### Task details
In the records below, how many lines hold the word "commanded"? Give only the number.

### Data
========================================================================
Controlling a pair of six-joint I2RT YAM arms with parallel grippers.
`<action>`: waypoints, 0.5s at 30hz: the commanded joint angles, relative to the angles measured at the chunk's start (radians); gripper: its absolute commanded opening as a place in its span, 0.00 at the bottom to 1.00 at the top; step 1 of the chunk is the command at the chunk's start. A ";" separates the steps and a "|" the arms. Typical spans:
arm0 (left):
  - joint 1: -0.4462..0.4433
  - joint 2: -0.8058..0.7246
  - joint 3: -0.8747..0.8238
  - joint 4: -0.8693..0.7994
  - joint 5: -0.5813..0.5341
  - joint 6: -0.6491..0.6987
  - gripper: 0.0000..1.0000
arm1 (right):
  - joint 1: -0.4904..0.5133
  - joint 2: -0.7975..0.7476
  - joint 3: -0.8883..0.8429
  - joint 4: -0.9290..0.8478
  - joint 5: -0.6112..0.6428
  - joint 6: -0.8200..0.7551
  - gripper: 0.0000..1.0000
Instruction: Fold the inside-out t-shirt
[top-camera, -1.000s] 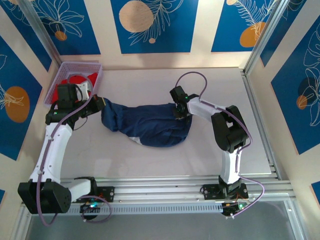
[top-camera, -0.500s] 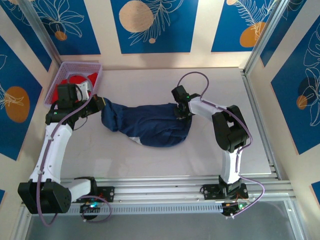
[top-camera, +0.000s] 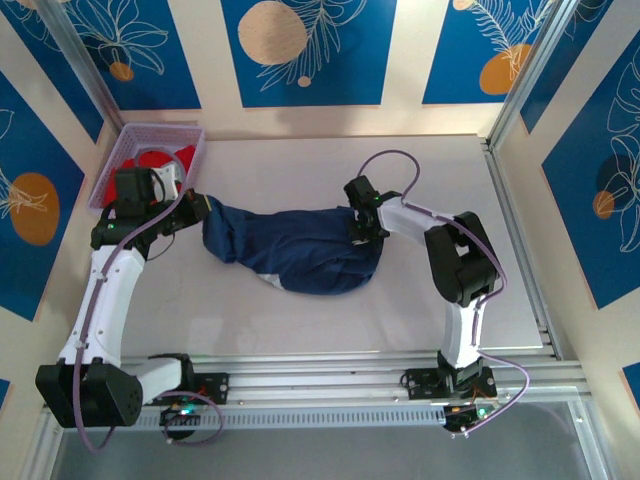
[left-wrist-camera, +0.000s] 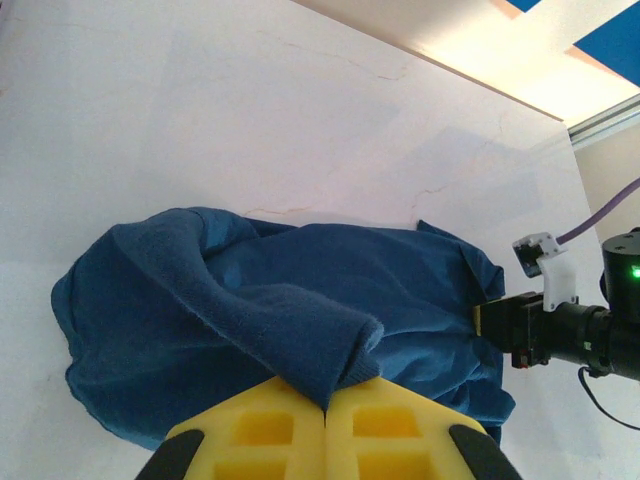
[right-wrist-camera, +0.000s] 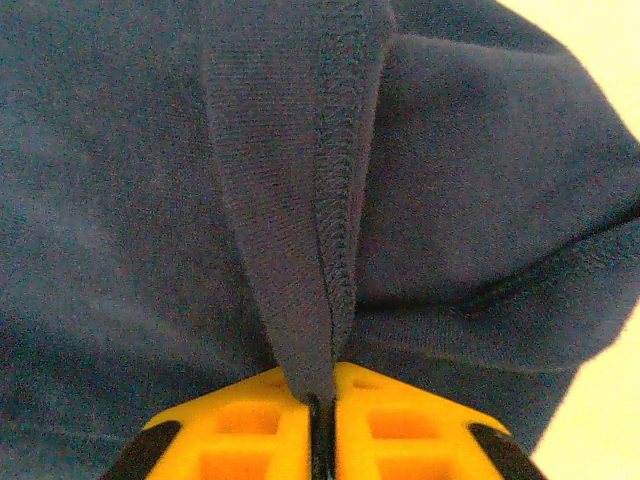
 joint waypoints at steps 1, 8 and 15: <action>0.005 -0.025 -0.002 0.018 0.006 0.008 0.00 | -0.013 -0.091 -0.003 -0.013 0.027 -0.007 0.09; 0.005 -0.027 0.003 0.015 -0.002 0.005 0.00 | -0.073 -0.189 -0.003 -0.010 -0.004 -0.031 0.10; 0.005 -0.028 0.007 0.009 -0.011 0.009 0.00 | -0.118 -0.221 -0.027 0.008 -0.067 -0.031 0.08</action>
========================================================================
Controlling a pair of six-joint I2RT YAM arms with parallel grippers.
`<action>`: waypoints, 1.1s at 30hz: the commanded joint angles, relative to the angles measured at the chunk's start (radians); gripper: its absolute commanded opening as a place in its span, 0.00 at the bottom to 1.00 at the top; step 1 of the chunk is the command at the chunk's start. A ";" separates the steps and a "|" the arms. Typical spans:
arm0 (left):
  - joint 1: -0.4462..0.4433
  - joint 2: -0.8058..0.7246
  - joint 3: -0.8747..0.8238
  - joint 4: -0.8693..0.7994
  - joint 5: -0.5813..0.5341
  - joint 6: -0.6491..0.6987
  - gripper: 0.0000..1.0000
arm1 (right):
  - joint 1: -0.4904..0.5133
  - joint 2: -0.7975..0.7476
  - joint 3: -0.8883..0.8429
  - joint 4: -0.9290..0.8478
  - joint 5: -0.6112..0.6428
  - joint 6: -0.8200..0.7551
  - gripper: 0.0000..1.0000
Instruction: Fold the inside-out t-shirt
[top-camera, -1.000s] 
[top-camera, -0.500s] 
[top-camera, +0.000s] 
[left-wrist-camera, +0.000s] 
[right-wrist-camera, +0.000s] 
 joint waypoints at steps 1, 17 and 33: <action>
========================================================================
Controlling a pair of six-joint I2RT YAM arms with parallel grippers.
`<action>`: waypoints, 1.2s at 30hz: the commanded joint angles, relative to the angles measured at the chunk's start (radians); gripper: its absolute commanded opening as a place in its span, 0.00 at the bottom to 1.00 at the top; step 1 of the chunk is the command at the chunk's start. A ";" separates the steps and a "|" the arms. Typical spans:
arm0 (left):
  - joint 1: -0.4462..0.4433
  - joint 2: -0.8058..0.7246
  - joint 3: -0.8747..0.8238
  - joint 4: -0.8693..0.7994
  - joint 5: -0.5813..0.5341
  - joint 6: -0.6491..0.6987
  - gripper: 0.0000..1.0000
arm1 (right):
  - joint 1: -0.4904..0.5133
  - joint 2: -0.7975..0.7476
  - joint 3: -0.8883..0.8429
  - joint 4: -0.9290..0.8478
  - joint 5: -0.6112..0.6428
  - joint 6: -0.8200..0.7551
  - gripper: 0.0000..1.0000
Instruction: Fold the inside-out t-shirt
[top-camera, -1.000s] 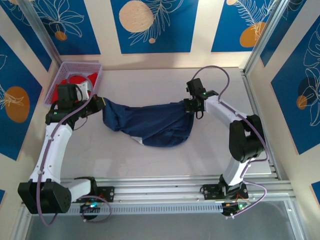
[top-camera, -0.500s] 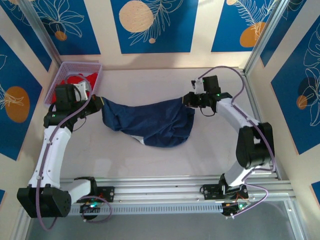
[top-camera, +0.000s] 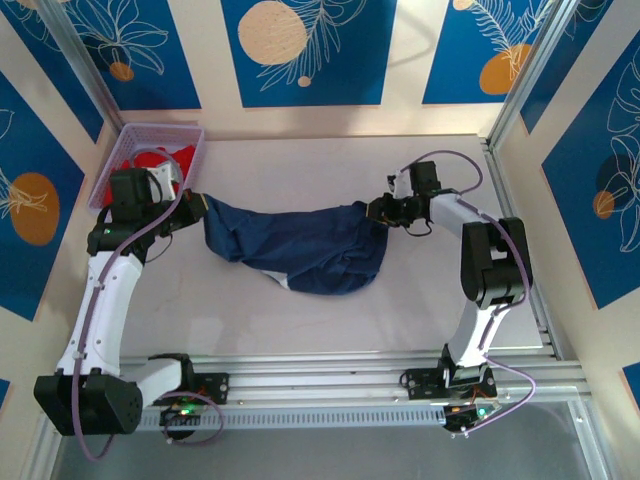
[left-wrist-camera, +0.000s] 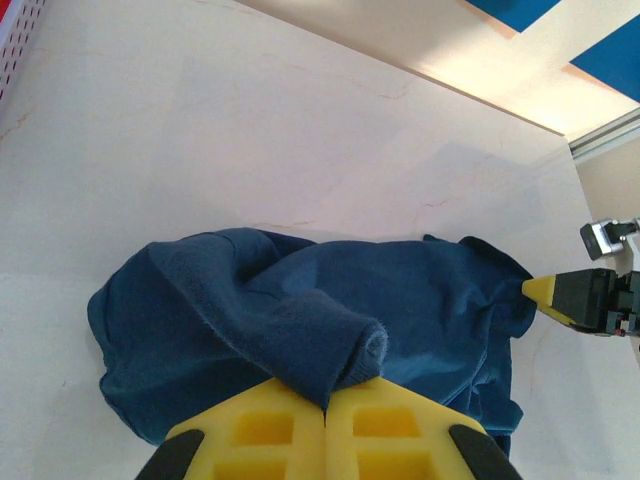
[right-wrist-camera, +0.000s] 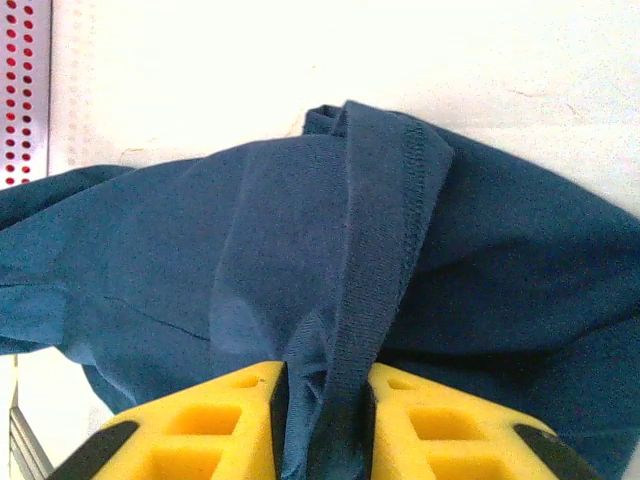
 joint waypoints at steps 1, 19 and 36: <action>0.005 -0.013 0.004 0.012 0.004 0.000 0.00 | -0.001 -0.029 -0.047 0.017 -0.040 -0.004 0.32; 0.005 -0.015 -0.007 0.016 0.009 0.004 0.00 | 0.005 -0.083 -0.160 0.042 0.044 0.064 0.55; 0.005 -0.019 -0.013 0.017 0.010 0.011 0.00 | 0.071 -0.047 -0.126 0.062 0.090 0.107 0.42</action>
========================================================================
### Task result
3